Managing and mitigating construction risk

09 August 2022

The construction industry is not for the fainthearted and can be downright terrifying when trading conditions are as difficult as they are now – not only in New Zealand but around the world.

There is a growing view, shared by the Reserve Bank, that the sector may now be entering a downturn. The Bank commented in its May 2022 Monetary Policy Statement that there was “a risk that interest rate increases and house price falls will lead to a large decline in construction sector activity. In such a scenario, we would expect to see more developer insolvencies and a large number of incomplete or cancelled projects”.

This increase would be on top of an already high casualty rate, maintained consistently through a 12 year building boom, with some spectacular company collapses or near-collapses. The Ministry of Business, Innovation and Employment (MBIE) has reported that 92 companies in the construction sector went into liquidation in the 12 months to 23 May 2022, and the economy continues to teeter on the edge of recession. 

So what’s to be done?

We suggest some steps principals and developers might take to manage or mitigate construction risk.

Take the contract seriously

Plan ahead. Include provisions in your contract that will reduce exposure in an insolvency.

Consider whether you need project specific requirements that front-foot possible risk issues to ensure that you are in the best possible position if a contractor becomes insolvent. 


Contract administration

Given the challenges in the current market, it may be worth checking that your contracts on-foot are being administered properly. 

Having a good team engaged to manage and administer the contract is key.  Even if you have a great contract signed up, if no one has been paying any attention to it then it may not be as helpful as it could be. 

Have a plan

Think about a ‘road map’ or run a check in regards to what steps would be taken initially if the contractor suffers an insolvency event, particularly if neither the project manager nor principal/developer are experienced in dealing with contractor insolvencies. 

  • What subcontractors would be required to complete the works and what access would you have to those subcontractors? For example, do you have signed continuity guarantees? If these were a requirement in the contract, but haven’t been provided, get them and ensure they have been executed correctly.
  • Are you sighted on the terms of the subcontracts? If not, access these if possible.
  • What site security do you have in place? How would it play out if you needed to take possession of the site in reality?
  • Are there any offsite materials you would need to take possession of? Where are they, and how will this be actioned? Do you have signed offsite materials agreements? If these were a requirement in the contract, but haven’t been provided, get them and ensure they have been executed correctly.
  • Would you need a construction manager to manage subs in the interim (or would you quickly appoint a replacement contractor)?
  • Where is the original bond and what is the physical addressed it needs to be called at? Be ready to call it!

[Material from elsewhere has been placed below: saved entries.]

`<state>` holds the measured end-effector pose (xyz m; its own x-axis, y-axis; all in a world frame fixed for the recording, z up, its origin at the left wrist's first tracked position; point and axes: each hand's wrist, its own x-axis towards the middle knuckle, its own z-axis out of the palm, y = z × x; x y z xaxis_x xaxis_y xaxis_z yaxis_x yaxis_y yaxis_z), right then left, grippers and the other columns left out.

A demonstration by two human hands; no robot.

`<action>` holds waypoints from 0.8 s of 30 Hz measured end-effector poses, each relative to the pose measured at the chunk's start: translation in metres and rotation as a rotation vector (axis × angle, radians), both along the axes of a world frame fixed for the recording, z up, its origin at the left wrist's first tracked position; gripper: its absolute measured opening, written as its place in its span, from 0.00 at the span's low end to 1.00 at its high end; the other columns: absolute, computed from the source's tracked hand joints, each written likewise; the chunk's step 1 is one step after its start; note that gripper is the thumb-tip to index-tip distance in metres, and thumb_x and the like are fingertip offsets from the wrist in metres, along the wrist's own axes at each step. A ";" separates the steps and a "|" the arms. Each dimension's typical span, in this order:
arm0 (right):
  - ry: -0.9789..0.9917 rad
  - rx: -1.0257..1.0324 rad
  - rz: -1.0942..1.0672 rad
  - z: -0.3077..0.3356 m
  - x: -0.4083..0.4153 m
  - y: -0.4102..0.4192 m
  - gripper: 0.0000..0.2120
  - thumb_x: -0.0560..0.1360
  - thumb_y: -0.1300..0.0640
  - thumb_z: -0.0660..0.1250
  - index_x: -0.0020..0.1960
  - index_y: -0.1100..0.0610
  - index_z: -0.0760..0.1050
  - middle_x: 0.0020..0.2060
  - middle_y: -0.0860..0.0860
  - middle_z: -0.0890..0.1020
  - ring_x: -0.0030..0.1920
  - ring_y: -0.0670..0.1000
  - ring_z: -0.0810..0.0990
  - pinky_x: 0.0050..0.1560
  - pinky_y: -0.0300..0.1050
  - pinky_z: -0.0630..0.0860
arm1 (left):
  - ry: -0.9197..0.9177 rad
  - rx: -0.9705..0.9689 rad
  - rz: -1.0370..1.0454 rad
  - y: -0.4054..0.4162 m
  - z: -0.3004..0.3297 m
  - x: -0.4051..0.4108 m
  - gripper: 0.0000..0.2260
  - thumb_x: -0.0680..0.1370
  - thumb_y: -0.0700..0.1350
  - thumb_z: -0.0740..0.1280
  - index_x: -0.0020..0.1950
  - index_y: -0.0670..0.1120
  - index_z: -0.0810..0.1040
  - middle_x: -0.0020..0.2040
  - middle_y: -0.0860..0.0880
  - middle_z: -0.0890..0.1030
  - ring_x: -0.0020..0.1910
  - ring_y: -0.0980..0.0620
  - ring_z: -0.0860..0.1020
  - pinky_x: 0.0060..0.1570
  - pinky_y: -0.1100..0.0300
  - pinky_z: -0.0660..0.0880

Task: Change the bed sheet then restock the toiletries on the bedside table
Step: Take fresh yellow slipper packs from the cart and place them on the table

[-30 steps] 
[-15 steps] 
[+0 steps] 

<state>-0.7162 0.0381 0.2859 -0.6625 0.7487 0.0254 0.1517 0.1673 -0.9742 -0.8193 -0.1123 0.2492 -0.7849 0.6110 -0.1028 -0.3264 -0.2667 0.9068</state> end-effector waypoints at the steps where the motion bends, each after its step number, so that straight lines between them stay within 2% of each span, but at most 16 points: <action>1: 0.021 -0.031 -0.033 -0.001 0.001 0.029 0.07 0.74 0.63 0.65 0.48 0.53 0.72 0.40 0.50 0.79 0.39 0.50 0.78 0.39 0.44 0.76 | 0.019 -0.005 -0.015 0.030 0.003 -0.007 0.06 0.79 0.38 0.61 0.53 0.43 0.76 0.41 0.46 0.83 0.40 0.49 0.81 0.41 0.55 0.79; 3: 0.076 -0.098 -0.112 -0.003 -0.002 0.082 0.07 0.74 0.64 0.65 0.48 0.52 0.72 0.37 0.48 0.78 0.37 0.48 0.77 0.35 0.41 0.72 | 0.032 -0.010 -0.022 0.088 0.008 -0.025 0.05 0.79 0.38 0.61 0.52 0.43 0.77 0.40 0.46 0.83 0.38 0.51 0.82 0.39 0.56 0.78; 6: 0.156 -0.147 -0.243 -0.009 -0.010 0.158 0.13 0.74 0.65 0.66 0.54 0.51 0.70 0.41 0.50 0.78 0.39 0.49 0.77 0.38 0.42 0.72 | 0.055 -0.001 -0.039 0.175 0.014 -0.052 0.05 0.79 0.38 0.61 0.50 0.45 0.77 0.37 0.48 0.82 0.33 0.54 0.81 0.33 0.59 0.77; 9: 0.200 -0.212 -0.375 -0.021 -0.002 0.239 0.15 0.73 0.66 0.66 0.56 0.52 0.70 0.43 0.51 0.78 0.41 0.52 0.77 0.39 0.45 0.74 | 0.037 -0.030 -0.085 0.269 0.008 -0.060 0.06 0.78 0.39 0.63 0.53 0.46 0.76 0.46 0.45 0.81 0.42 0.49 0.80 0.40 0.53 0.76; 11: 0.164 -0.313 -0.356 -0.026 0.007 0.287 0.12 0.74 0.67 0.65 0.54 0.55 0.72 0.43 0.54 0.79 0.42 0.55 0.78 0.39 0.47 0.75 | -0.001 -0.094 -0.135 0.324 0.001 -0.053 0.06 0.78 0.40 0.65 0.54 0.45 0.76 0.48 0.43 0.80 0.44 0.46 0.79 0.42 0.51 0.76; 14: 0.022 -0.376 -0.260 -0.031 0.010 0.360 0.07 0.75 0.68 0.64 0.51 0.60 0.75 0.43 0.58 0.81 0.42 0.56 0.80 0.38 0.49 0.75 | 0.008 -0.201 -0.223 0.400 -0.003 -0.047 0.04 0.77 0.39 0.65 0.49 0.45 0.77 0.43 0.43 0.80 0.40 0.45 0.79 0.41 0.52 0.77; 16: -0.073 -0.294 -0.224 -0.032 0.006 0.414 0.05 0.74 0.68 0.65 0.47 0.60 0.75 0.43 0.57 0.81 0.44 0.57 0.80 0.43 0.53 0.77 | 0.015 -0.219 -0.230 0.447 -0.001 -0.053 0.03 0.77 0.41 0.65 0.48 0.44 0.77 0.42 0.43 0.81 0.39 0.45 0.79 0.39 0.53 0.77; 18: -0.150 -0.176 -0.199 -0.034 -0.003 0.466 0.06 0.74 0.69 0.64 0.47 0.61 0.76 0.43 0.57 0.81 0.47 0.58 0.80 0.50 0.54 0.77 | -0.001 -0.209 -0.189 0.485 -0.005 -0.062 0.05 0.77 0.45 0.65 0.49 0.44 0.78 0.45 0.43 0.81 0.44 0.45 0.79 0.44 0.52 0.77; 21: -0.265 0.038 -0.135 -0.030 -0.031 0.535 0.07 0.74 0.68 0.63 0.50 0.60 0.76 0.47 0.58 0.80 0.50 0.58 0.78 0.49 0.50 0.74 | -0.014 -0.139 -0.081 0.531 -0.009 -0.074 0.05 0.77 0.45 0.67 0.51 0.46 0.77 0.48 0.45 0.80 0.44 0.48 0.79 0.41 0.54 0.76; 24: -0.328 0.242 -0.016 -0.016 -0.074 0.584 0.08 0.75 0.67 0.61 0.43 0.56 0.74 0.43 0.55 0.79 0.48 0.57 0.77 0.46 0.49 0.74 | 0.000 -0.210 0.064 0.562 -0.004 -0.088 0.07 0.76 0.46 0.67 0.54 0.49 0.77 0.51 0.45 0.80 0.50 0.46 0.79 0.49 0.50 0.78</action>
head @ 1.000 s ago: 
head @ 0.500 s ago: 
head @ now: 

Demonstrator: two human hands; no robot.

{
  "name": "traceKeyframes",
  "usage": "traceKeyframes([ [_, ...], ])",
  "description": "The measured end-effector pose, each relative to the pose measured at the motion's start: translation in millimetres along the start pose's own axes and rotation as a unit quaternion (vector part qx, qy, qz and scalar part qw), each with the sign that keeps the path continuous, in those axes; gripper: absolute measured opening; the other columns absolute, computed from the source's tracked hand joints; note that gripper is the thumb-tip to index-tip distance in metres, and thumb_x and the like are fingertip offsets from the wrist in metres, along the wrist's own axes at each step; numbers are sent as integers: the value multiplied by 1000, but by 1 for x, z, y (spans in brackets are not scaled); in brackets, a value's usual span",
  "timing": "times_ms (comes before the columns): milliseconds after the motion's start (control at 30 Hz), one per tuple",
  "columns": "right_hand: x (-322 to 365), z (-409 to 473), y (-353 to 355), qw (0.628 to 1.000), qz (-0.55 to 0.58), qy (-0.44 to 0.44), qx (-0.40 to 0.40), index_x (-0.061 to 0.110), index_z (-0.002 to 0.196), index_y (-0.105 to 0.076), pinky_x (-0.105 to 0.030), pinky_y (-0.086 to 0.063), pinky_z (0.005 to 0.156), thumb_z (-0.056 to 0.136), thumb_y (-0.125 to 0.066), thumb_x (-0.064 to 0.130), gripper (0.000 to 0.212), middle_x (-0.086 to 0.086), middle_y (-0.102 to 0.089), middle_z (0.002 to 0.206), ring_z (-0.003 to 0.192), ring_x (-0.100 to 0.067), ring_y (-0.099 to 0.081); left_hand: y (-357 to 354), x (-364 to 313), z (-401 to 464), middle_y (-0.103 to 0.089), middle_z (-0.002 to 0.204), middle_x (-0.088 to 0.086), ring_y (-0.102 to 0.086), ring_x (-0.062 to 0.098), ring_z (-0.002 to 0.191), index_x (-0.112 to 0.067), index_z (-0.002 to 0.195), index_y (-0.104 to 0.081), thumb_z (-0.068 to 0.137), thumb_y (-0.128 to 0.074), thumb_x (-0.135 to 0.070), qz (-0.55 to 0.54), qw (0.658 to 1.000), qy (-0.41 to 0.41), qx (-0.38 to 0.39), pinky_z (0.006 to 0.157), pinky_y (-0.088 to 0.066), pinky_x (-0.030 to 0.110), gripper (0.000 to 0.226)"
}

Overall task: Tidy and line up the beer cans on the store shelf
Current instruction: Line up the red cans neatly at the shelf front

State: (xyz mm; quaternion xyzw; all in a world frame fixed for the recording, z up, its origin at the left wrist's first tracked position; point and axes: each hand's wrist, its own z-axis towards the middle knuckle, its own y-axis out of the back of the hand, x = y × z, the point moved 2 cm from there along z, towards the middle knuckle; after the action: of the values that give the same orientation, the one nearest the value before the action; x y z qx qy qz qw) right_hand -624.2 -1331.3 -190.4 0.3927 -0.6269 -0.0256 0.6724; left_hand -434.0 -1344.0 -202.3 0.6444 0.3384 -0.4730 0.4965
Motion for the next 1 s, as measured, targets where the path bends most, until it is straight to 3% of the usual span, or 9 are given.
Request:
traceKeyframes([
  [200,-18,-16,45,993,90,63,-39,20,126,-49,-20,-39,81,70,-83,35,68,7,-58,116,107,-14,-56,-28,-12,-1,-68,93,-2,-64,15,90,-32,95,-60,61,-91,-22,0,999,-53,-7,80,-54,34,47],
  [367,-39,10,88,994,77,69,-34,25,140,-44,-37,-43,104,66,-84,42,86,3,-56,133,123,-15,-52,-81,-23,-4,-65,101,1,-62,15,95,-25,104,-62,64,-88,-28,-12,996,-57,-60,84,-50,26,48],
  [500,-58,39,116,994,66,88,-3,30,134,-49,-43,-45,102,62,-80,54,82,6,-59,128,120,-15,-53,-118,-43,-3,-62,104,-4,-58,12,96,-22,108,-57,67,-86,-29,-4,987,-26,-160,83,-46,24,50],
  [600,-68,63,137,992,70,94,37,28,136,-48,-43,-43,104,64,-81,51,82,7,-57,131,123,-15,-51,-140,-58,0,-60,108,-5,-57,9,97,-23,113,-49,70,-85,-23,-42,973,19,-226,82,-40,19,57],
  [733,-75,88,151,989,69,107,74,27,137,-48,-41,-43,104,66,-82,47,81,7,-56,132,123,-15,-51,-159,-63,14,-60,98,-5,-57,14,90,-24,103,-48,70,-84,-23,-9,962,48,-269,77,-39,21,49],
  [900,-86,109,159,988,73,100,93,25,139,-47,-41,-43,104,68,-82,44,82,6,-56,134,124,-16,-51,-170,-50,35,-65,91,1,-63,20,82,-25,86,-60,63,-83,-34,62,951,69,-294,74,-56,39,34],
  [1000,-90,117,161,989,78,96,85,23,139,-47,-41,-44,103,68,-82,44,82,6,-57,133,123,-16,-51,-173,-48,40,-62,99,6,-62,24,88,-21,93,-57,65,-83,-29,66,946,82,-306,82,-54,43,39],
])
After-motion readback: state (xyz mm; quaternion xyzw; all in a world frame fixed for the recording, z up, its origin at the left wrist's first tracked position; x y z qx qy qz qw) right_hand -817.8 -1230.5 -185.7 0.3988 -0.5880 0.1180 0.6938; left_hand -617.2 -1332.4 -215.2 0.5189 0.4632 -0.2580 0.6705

You need to establish who is owed what and who is needed to help you finish the job. 


Insolvency is a last resort. Rescue, restructure and rehabilitate will produce better economic and social outcomes.

When you’re in a dispute, consider the other party’s financial position. You don’t want to push them into insolvency if you can avoid it. A claim against an insolvent principal will be unsecured, ranking behind the principal’s financier. An insolvent contractor can’t complete the project, and you’ll have to pay another contractor an inflated price to complete the works.

Standard form construction contracts (in particular nzs:3910) are unclear about whether the arbitration agreement survives termination for insolvency event.

Take care when adjudicating against a respondent who may not be able to pay the award. Awards are largely unenforceable against insolvent respondents.

Where the award is the only reason the respondent is insolvent, the respondent may be able to stave off liquidation to enable the dispute to be finally determined.

Upcoming changes to the retentions trust regime include requirements on banks holding retention accounts and receivers of failed construction companies. Banks may face claims by retentions beneficiaries if the funds are misappropriated. 

And receivers will assume the role of trustee of retention money – regardless of the impact on appointing a secured creditor.